Please repeat the lines below exactly. Begin with the line containing "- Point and" and go on through the line containing "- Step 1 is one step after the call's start".
-- PROVIDED DATA follows --
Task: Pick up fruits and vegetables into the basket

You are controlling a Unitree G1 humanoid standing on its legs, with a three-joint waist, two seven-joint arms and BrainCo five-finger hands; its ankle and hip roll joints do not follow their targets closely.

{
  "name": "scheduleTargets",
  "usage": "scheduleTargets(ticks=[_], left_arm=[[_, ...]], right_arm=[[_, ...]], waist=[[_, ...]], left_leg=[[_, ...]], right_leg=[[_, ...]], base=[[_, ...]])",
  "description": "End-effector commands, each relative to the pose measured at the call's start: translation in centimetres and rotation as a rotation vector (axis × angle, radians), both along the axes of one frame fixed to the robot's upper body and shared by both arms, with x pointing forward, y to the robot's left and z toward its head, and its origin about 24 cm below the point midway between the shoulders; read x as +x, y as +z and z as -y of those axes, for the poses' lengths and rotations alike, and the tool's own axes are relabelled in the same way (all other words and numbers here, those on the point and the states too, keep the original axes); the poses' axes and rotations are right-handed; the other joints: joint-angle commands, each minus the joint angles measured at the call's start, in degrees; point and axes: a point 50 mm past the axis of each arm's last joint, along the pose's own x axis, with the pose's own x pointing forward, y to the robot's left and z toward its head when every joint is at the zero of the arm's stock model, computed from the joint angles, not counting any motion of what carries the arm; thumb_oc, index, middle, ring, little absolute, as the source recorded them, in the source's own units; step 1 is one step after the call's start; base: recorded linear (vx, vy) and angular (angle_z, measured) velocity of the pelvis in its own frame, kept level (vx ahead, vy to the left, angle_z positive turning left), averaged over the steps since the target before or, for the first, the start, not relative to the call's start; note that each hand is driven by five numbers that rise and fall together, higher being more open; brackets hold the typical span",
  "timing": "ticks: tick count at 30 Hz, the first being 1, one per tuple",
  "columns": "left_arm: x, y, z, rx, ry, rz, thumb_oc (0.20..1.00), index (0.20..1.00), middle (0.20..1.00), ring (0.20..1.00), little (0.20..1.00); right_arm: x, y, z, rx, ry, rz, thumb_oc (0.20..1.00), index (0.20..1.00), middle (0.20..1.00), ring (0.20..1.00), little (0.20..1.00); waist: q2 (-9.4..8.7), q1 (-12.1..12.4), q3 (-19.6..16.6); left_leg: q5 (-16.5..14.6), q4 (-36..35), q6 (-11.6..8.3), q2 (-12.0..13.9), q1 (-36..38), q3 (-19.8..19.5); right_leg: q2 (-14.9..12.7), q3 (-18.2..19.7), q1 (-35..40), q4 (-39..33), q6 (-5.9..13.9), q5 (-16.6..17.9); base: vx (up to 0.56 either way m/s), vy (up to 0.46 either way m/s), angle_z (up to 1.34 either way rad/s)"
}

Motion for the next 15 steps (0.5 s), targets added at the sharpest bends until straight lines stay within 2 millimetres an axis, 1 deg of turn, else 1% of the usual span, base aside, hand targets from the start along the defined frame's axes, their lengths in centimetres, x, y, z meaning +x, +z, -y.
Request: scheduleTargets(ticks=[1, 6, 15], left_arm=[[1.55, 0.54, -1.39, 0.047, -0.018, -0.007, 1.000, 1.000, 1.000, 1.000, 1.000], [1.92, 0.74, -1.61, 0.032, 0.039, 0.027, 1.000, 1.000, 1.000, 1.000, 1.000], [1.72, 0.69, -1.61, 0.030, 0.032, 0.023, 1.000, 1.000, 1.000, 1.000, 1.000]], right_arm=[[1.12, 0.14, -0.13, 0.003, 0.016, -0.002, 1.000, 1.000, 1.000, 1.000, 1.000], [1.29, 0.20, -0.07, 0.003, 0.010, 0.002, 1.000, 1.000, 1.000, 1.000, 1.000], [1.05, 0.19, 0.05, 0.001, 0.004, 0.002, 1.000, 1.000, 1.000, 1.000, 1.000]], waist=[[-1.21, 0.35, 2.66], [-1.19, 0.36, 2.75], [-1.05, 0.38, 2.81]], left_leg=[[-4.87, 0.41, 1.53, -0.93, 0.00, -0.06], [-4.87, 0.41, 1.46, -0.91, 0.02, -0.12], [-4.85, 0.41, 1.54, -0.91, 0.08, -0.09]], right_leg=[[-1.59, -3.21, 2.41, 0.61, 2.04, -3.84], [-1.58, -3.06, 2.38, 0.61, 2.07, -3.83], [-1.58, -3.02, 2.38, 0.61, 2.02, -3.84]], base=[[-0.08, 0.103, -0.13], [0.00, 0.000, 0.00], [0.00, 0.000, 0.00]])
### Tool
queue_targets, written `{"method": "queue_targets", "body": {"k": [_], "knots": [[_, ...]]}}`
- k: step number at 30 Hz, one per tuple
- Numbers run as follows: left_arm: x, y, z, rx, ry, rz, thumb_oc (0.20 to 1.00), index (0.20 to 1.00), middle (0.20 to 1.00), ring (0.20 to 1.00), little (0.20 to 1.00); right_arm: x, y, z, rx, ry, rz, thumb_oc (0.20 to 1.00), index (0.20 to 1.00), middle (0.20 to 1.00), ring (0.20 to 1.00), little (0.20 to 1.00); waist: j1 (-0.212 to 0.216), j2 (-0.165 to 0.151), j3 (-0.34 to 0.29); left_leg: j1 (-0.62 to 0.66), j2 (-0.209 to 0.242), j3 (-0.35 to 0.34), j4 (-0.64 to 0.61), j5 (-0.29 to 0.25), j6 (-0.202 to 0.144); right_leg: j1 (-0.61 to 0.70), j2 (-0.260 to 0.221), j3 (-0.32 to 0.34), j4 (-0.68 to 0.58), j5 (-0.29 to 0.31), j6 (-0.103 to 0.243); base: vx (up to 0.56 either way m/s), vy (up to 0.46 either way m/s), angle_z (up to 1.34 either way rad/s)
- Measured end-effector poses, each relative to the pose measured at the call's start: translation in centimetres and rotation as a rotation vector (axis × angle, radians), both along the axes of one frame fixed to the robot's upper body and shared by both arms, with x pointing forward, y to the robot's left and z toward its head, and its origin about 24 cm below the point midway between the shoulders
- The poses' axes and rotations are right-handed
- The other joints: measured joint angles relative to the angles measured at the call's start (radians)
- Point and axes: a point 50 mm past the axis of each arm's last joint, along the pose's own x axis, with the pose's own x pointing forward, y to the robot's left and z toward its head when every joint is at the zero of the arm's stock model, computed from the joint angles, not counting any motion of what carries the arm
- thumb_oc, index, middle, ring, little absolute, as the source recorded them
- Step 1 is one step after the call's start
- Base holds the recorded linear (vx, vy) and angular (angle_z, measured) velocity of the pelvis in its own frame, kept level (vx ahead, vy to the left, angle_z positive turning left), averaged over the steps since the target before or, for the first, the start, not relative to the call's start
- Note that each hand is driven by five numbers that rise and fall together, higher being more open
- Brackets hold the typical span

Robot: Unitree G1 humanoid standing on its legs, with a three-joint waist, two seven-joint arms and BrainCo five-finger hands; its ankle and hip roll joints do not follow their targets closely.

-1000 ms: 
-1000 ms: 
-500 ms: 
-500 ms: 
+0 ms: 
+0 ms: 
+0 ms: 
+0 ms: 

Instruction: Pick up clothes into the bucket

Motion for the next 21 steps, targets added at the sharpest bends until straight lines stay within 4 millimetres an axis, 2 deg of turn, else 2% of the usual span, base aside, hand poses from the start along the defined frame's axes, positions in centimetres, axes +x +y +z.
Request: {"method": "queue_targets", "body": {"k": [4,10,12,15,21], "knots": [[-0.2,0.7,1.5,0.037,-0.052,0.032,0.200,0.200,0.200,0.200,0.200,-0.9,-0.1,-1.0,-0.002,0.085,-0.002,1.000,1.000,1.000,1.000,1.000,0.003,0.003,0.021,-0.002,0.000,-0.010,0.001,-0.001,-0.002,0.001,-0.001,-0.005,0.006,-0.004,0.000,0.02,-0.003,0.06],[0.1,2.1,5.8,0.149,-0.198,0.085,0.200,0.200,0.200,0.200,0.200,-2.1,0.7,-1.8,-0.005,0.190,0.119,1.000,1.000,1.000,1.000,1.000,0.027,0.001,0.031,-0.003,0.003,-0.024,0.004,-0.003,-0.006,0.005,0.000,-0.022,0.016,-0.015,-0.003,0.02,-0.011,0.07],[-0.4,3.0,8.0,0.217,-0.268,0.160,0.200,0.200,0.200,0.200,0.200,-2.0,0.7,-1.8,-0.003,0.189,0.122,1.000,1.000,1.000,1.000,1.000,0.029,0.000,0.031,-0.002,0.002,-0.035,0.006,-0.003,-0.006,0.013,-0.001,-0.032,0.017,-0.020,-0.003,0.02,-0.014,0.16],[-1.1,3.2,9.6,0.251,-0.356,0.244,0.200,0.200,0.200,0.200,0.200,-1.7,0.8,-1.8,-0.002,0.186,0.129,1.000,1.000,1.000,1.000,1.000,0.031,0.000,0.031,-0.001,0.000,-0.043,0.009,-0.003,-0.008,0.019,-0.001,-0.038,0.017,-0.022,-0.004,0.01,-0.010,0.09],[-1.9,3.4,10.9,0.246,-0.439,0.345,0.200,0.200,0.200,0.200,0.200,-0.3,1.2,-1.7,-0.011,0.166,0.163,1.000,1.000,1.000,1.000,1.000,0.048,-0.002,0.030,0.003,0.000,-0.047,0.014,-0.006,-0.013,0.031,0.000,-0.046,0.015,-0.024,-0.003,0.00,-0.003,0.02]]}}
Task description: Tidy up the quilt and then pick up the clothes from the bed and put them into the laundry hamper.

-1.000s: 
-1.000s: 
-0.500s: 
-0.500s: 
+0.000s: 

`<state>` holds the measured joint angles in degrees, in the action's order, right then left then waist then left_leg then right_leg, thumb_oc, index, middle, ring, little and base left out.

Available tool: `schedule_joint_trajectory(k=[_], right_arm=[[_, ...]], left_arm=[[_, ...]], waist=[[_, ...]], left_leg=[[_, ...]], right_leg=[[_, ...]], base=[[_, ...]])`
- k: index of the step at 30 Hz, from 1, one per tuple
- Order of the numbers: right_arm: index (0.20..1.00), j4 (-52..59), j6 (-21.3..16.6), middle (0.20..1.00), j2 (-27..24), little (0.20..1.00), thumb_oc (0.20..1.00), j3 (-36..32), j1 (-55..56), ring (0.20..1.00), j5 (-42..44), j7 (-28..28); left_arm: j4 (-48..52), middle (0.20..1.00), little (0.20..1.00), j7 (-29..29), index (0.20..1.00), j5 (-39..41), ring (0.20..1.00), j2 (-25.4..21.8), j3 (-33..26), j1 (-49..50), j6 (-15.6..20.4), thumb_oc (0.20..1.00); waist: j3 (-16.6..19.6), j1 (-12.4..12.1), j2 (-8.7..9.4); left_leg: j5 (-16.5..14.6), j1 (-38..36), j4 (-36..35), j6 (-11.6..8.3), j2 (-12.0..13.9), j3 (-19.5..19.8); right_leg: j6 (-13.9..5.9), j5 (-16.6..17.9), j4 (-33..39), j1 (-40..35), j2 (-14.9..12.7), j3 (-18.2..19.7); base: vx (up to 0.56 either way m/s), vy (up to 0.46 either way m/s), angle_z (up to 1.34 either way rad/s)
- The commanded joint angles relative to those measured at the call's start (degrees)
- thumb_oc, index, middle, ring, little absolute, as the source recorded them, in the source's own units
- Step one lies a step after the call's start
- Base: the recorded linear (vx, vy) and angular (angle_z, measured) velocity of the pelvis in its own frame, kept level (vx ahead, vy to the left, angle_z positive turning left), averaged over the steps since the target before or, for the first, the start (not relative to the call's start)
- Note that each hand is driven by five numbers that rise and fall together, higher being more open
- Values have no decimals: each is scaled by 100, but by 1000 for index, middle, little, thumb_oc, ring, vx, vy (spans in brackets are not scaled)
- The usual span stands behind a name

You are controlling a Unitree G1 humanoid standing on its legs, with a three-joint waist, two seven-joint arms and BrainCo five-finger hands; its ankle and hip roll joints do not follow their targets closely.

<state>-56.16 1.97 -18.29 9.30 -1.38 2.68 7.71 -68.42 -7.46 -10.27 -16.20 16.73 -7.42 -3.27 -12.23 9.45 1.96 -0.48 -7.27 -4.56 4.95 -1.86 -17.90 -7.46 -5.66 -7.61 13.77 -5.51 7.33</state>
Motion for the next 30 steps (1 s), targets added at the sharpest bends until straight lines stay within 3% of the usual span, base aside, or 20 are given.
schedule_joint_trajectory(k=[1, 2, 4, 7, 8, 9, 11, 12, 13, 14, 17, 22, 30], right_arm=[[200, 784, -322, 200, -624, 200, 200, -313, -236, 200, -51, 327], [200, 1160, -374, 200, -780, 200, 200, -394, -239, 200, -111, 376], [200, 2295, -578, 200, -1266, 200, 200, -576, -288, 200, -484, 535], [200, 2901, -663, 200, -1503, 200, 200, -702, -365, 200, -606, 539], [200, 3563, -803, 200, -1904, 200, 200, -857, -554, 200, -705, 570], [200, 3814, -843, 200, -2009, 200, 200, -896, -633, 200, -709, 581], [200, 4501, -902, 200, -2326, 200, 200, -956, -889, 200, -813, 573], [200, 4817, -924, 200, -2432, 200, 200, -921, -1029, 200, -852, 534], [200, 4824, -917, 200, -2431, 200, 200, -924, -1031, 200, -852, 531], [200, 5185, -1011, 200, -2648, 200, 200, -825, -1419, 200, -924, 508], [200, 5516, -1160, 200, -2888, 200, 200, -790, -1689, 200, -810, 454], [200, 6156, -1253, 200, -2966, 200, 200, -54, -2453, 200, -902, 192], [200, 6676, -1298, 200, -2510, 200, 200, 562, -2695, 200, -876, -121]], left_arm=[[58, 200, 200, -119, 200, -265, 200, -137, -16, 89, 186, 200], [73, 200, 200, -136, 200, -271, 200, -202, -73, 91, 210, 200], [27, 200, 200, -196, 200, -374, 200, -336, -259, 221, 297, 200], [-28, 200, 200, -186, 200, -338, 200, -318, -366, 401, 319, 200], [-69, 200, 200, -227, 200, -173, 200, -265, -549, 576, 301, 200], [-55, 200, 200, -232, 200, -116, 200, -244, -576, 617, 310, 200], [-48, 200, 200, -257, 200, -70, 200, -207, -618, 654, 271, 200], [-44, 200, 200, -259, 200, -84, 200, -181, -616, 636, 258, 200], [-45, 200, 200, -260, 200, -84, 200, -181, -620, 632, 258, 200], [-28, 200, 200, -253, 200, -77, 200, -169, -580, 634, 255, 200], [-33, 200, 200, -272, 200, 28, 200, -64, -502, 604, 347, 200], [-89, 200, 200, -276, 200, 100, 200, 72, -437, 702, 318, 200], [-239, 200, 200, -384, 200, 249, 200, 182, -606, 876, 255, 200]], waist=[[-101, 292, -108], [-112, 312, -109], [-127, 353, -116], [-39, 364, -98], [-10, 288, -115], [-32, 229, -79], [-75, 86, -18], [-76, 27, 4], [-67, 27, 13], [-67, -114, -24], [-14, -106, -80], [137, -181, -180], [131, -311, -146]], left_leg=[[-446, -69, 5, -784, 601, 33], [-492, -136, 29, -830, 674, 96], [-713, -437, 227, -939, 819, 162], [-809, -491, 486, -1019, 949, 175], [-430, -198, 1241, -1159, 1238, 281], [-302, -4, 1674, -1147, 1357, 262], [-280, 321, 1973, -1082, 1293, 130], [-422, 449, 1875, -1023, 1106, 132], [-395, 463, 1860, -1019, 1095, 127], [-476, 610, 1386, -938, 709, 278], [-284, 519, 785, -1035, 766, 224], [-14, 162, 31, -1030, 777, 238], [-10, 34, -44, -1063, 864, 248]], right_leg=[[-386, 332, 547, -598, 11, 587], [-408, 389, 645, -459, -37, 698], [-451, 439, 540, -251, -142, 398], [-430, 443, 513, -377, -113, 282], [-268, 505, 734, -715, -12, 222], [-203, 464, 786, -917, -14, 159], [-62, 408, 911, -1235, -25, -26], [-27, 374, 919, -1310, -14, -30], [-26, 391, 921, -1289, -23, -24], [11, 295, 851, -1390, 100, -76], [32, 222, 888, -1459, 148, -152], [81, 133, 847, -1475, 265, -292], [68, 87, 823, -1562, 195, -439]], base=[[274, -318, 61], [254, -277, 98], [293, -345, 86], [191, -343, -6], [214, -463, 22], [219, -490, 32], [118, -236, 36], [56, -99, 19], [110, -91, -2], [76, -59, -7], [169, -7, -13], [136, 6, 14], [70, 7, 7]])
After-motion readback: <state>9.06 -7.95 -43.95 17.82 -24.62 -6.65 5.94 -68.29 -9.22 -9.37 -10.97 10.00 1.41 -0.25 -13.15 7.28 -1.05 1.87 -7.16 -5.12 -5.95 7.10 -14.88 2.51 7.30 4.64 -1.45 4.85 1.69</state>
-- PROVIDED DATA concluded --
### [TASK RESPONSE]
- Point and axes: a point 50 mm past the axis of each arm's last joint, along the pose's own x axis, with the pose's own x pointing forward, y to the robot's left and z toward its head when every joint is at the zero of the arm's stock model, computed from the joint angles, not counting any motion of what carries the arm
- thumb_oc, index, middle, ring, little absolute, as the source recorded them
- Step 1 is one step after the call's start

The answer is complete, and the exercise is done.